PROBLEM: One number is the whole answer: how many lines of the material hold "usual".

BEGIN ENTRIES PROVIDED

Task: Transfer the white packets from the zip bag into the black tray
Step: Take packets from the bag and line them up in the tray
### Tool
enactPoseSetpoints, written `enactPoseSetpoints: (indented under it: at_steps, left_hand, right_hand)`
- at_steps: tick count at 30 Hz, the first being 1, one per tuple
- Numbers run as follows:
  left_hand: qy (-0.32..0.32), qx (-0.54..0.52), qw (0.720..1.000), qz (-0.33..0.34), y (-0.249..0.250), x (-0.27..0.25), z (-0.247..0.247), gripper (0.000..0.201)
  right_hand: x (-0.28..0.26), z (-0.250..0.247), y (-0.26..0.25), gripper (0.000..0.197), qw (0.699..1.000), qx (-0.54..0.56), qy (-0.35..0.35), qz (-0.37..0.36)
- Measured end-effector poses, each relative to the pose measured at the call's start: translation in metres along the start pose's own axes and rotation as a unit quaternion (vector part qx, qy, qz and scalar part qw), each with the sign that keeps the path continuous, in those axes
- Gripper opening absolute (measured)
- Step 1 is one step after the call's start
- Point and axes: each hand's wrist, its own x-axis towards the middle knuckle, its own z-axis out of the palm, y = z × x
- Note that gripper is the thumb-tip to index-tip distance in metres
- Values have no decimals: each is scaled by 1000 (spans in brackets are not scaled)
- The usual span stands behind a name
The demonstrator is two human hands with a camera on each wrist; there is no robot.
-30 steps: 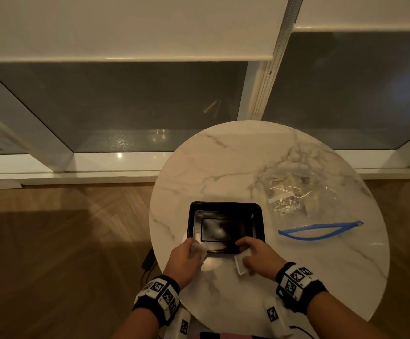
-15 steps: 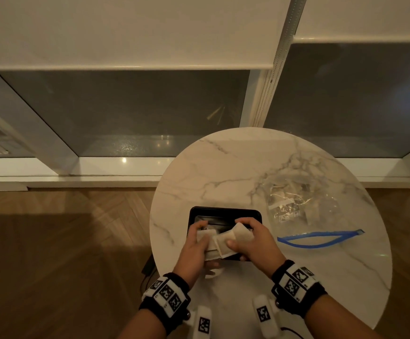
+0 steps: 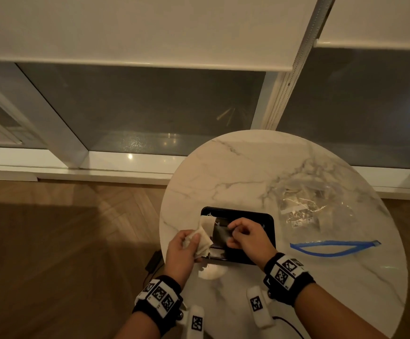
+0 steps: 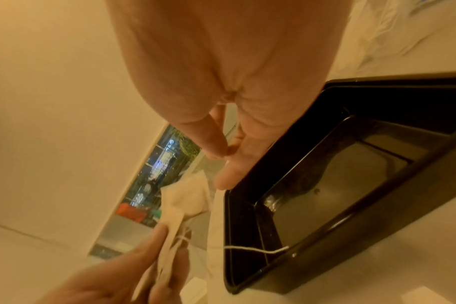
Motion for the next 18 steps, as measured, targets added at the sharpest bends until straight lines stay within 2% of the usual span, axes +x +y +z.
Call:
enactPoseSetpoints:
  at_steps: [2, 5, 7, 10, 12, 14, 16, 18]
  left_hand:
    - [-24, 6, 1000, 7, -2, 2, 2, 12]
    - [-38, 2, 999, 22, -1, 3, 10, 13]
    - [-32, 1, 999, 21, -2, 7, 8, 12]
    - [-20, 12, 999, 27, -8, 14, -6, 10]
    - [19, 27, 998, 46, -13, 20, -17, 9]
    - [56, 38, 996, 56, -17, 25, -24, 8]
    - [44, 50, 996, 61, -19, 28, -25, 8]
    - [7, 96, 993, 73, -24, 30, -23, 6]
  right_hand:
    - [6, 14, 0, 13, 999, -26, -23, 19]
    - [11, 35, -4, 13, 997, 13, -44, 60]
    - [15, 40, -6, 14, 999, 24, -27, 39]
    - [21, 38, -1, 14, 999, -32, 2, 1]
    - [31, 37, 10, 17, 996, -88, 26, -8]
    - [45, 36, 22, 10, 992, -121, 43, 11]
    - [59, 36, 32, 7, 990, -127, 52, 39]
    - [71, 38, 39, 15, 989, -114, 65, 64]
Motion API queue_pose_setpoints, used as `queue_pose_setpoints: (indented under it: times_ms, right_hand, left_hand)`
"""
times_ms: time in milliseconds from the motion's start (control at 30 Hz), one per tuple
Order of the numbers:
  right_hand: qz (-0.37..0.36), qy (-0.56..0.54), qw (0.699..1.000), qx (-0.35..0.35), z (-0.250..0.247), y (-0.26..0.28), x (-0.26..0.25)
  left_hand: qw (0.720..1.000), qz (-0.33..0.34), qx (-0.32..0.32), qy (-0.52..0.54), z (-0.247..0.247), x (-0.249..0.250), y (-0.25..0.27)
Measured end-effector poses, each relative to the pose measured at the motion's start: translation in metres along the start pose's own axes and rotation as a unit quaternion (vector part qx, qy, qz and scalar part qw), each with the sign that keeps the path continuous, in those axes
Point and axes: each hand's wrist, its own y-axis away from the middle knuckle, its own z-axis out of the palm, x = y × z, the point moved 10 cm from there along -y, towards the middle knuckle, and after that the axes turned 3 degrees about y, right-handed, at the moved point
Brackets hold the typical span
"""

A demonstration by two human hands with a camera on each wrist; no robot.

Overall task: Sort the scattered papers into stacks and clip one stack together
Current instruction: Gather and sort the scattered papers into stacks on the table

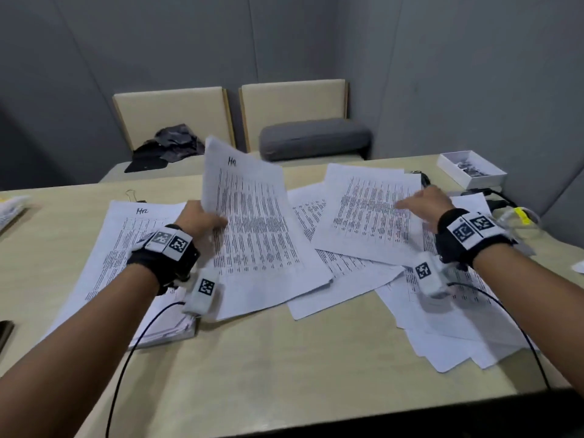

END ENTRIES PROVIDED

WRITTEN SOLUTION: 2